What you should do: The answer must consist of every line in the data that contains "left".
-------------------------
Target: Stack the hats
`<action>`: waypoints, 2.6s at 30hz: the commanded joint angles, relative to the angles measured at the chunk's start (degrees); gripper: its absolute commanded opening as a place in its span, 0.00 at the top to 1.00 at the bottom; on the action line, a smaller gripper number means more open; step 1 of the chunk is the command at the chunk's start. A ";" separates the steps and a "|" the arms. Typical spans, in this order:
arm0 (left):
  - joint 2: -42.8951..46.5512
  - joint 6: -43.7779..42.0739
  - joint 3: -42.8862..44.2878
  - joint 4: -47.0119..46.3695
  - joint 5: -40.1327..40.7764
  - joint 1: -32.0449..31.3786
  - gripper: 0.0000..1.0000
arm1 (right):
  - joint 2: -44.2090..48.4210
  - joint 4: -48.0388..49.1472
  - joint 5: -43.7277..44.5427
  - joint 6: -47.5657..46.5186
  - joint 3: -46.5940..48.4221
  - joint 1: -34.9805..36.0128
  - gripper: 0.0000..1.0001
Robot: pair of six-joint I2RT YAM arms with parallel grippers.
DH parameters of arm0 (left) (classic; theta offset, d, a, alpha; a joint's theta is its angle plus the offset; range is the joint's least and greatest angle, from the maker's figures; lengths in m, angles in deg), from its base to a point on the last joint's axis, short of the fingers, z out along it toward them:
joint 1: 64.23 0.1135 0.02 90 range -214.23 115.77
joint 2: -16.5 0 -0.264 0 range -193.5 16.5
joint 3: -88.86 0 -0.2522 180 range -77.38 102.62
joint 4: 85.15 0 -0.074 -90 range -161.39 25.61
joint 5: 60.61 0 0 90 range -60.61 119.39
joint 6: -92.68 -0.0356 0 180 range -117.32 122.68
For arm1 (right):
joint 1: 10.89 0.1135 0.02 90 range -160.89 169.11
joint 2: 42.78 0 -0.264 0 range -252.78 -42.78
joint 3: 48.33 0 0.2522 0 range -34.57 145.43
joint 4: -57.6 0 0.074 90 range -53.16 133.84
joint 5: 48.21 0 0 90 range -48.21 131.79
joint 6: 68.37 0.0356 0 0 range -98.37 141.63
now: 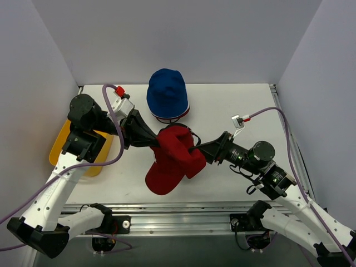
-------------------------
Task result:
arm0 (left):
DH parameters of arm0 (left) (classic; theta offset, d, a, alpha; a joint's theta is its angle plus the offset; range is the joint's least and greatest angle, from the maker's figures; lengths in m, angles in deg), from its base to a point on the last joint's axis, short of the fingers, z out along it toward them:

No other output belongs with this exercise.